Separate vacations can rejuvenate both of you if you communicate and resolve your concerns and fully discuss your plans with each other.

  • Don't assume that your spouse doesn't want to visit a specific location or try a new adventure.
  • If your spouse is opposed to separate vacations, find out why. Is there a lack of trust, concern about caring for your children alone, jealousy, a fear of being lonely, a feeling of resentment in being left out, or an attitude that married couples have to share everything?
  • If you have children at home, make sure that you are both comfortable with your childcare plans. Some families use the time that the children are away at camp or spending time with their grandparents for separate vacations.
  • Be honest about safety concerns when traveling alone and establish a plan for keeping in touch, such as having a planned time to call, text, or email each day.
  • Discuss the financial costs of the separate vacations.
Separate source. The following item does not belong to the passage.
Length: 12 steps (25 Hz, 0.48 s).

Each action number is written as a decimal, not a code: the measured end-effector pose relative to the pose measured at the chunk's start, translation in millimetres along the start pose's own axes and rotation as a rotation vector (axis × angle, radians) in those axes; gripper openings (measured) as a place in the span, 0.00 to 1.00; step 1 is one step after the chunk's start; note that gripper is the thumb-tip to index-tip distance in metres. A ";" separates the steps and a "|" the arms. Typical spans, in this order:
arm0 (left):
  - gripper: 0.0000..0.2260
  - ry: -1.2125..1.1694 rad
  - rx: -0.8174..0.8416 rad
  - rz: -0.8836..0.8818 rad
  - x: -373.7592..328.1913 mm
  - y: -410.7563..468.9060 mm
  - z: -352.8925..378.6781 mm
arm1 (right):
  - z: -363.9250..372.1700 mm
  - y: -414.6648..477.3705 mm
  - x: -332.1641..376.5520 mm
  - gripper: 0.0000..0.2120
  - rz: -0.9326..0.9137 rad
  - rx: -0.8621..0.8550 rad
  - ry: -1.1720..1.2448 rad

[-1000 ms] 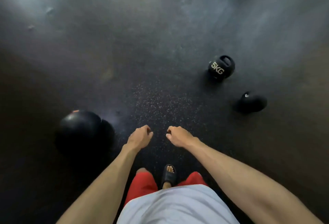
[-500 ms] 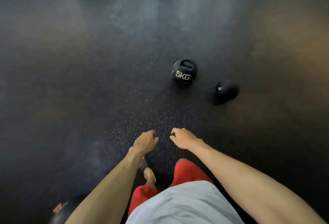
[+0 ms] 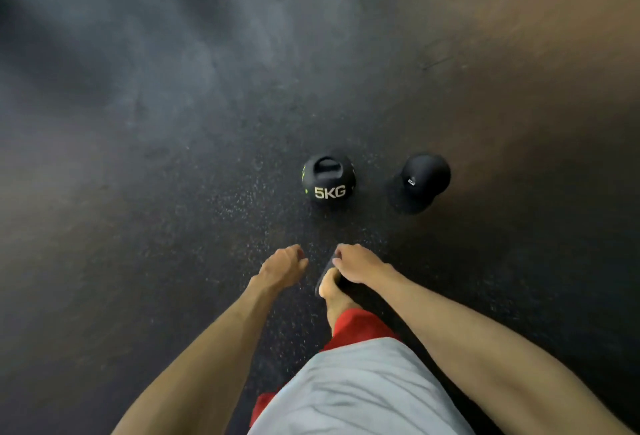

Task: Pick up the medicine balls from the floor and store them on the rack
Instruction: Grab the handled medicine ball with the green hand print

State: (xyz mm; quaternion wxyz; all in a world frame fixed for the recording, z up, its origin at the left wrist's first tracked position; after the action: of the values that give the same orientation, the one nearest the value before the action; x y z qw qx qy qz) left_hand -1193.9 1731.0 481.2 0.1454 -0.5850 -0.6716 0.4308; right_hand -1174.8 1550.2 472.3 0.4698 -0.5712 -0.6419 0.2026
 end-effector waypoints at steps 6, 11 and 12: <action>0.19 0.097 0.091 0.018 -41.8 100.7 -135.9 | -116.5 65.3 28.2 0.19 0.042 -0.037 0.108; 0.22 0.290 0.221 0.105 -91.1 189.2 -199.4 | -182.3 107.0 20.3 0.19 0.144 -0.145 0.292; 0.20 0.384 0.225 0.154 -107.7 204.4 -208.8 | -187.5 117.0 18.3 0.20 0.177 -0.155 0.341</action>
State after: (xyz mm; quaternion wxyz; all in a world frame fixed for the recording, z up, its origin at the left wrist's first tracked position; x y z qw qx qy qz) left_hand -883.4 1706.8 483.9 0.3018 -0.6858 -0.5327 0.3935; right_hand -953.0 1546.3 475.2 0.5067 -0.6859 -0.5139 0.0936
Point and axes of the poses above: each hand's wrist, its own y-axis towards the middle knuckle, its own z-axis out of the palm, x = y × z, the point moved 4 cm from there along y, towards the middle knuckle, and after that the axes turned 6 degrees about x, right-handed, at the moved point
Will you each pay for your own vacation out of your own account, or will the funds come out of a joint account? Do you think the cost of your vacations should be equal?
  • Be specific about what type of separate vacation you want and why.
  • Separate vacations should not take the place of shared vacations with each other. It is important that you save both time and money for both.

What the Experts Say

There is significant hesitation among some couples to even bring up this idea, and because of that, experts in relationships and marriage have weighed in on separate vacations over the years.

Psychologist Ruth A. Peters said on in 2006 that separate vacations can be growth experiences but that the motivation is key to whether it's really a good idea.
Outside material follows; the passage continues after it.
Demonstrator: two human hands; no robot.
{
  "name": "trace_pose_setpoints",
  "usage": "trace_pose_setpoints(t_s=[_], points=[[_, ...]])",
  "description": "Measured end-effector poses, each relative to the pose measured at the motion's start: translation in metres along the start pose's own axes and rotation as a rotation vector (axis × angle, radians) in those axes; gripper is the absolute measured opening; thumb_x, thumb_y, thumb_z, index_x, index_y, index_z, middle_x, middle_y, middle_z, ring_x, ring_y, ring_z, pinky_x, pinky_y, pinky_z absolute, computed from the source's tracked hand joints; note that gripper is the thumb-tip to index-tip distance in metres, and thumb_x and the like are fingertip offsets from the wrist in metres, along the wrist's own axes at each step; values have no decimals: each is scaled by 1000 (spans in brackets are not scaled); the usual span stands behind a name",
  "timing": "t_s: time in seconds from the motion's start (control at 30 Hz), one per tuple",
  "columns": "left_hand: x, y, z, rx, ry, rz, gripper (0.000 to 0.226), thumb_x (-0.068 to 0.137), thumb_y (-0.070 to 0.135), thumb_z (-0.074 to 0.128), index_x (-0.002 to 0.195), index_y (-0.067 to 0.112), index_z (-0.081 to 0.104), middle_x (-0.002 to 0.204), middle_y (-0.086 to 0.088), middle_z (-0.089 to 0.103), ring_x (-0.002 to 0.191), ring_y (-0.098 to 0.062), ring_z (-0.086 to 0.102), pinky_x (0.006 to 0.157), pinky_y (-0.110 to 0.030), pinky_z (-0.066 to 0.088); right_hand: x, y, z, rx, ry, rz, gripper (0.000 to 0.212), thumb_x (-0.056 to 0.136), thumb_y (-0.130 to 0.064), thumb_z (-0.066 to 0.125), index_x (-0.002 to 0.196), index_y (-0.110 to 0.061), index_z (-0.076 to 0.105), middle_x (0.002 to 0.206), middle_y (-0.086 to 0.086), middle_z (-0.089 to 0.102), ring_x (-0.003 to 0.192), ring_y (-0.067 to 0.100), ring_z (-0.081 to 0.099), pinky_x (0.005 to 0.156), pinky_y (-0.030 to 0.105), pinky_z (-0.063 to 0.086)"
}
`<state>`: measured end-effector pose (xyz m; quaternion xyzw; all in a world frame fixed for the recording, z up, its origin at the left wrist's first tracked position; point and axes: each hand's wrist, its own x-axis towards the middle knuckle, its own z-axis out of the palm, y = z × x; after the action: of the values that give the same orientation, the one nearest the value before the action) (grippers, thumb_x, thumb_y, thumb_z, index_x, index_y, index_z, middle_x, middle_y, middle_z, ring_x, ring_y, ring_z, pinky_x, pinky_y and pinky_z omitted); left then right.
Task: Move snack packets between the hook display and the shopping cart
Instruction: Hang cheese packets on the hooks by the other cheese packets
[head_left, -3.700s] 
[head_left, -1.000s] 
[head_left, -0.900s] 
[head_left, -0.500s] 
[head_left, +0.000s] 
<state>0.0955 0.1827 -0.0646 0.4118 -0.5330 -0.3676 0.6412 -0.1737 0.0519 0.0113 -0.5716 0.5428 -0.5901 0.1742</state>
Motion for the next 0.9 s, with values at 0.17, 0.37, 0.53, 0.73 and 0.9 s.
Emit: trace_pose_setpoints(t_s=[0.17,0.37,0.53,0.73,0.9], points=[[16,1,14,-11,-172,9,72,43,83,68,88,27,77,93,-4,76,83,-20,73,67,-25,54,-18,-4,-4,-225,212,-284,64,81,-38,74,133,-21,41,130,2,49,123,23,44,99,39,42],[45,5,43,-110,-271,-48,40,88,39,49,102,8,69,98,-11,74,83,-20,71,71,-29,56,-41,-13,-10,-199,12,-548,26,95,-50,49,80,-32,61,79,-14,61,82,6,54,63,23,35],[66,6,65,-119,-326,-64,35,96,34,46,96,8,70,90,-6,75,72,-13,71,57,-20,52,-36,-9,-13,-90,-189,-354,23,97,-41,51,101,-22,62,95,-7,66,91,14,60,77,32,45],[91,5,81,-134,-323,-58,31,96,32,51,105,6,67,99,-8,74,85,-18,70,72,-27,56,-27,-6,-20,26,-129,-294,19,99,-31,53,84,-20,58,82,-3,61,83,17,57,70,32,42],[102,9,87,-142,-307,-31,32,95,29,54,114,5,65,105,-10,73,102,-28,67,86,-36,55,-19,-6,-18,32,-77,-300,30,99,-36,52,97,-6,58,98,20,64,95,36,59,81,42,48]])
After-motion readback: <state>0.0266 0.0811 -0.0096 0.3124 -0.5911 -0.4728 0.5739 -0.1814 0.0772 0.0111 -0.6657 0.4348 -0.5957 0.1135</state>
Think about it, how boring would it be to marry someone with identical interests, careers, and friends?
Marriage often leads to a larger understanding of the world, more people in our lives, and a more mature and realistic take on how relationships work. If we married our clone, there would be little room for growth. ... When the relationship is intact, occasional separate vacations can add a terrific dimension to your marriage. But if trouble is already brewing between partners, a separate vacation may do more harm than good. Consider your true motivation for the vacation, the stability of your finances and relationship, ages of your children, and willingness to compromise. If this all checks out—enjoy and make some memories.

In the book Role-Sharing Marriage, authors Audrey D. Smith and William J. Reid commented on the question as well. "Almost invariably both spouses reported that these separate vacations, which frequently were only weekends or a few days in length, worked out well for both," they wrote. "This was true whether both partners took separate trips at the same time or whether one stayed at home. They enjoyed the time apart, missed each other, and were glad to be back together again when the trip was over."